Task statement: Which of the lines below contain the string "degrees"? Pull each one out of the data.

Records for this task:
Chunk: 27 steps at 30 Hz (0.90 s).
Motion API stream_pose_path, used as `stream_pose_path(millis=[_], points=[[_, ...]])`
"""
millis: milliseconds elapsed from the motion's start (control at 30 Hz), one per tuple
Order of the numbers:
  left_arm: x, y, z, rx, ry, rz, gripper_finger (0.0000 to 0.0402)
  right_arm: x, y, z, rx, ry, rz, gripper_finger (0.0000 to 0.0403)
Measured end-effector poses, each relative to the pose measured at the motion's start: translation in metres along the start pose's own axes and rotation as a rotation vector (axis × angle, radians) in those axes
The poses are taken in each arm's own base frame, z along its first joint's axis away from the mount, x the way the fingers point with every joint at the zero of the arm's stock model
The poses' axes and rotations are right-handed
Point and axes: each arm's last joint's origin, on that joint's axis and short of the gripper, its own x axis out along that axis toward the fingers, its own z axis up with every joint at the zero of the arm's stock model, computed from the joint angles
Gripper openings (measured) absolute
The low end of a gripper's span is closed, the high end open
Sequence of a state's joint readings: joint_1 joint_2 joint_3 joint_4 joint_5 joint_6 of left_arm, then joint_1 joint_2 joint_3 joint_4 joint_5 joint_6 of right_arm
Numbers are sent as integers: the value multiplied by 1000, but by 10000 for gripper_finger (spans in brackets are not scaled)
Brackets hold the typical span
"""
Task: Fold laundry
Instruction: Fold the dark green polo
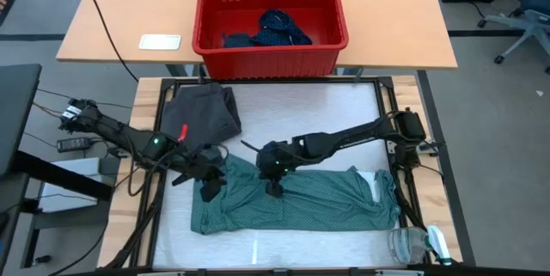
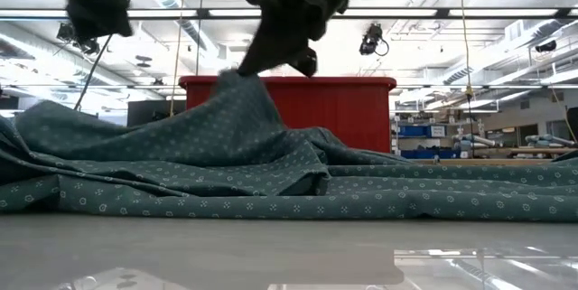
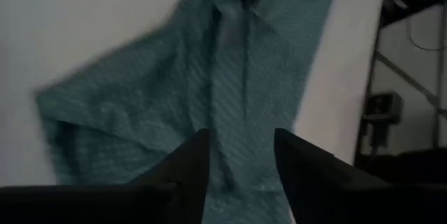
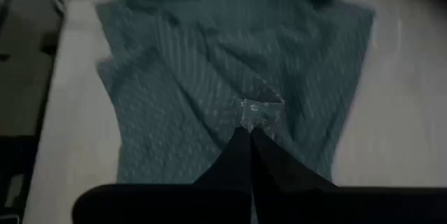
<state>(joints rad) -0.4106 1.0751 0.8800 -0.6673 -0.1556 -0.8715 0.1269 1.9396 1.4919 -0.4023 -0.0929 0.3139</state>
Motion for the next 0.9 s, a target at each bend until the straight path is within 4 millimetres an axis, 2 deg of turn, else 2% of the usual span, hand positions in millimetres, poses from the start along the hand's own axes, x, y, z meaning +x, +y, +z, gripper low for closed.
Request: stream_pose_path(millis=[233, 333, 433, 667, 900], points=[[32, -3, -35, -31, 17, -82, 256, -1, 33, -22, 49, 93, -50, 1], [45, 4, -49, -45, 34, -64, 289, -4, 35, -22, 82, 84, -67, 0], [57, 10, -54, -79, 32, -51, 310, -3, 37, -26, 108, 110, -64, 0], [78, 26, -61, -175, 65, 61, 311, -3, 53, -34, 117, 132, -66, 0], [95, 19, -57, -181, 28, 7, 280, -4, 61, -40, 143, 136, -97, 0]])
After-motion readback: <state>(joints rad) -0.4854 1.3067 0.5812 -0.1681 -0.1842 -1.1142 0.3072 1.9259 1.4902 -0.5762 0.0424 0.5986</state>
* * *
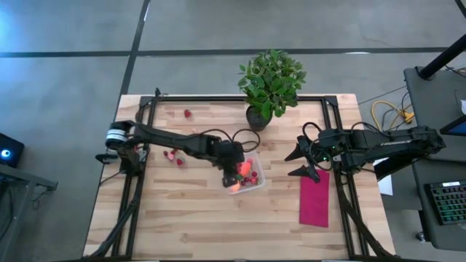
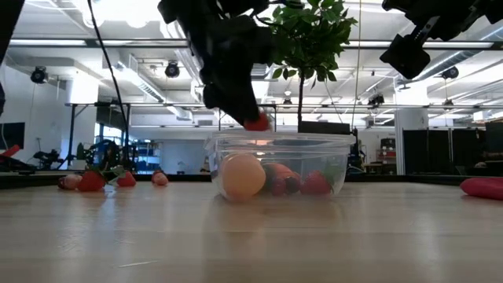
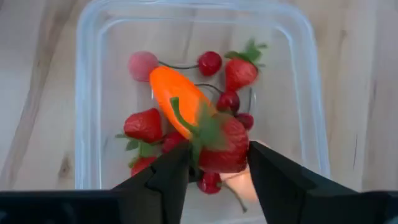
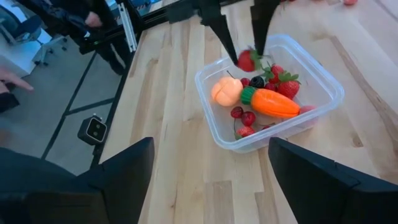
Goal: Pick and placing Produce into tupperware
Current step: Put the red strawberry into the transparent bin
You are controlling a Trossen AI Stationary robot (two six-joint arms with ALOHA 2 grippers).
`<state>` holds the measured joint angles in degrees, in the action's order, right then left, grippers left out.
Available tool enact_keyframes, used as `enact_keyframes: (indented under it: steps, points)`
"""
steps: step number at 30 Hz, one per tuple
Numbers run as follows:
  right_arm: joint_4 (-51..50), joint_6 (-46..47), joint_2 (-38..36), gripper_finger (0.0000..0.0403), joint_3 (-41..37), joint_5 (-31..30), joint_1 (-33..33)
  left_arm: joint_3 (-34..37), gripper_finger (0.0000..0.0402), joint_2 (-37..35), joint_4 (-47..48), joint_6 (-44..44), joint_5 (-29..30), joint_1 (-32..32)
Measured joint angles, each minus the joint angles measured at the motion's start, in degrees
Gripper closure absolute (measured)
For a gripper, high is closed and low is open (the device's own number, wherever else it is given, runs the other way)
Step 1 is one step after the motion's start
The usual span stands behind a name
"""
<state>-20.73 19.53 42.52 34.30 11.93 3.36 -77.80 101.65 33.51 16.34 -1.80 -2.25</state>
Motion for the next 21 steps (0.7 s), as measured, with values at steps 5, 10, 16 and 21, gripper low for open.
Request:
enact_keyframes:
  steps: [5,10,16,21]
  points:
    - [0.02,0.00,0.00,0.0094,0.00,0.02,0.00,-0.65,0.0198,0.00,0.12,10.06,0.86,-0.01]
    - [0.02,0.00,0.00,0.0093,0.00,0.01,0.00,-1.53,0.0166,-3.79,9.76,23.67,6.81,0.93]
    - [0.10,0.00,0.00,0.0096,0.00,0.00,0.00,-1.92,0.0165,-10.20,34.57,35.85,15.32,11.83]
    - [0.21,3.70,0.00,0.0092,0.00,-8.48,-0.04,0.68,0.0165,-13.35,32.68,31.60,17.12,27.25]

Solution to this task:
`<state>` holds the measured joint angles in degrees, in the action's order, right then left, grippers left out.
Measured joint angles, each minus the joint angles measured at the motion's start, in degrees

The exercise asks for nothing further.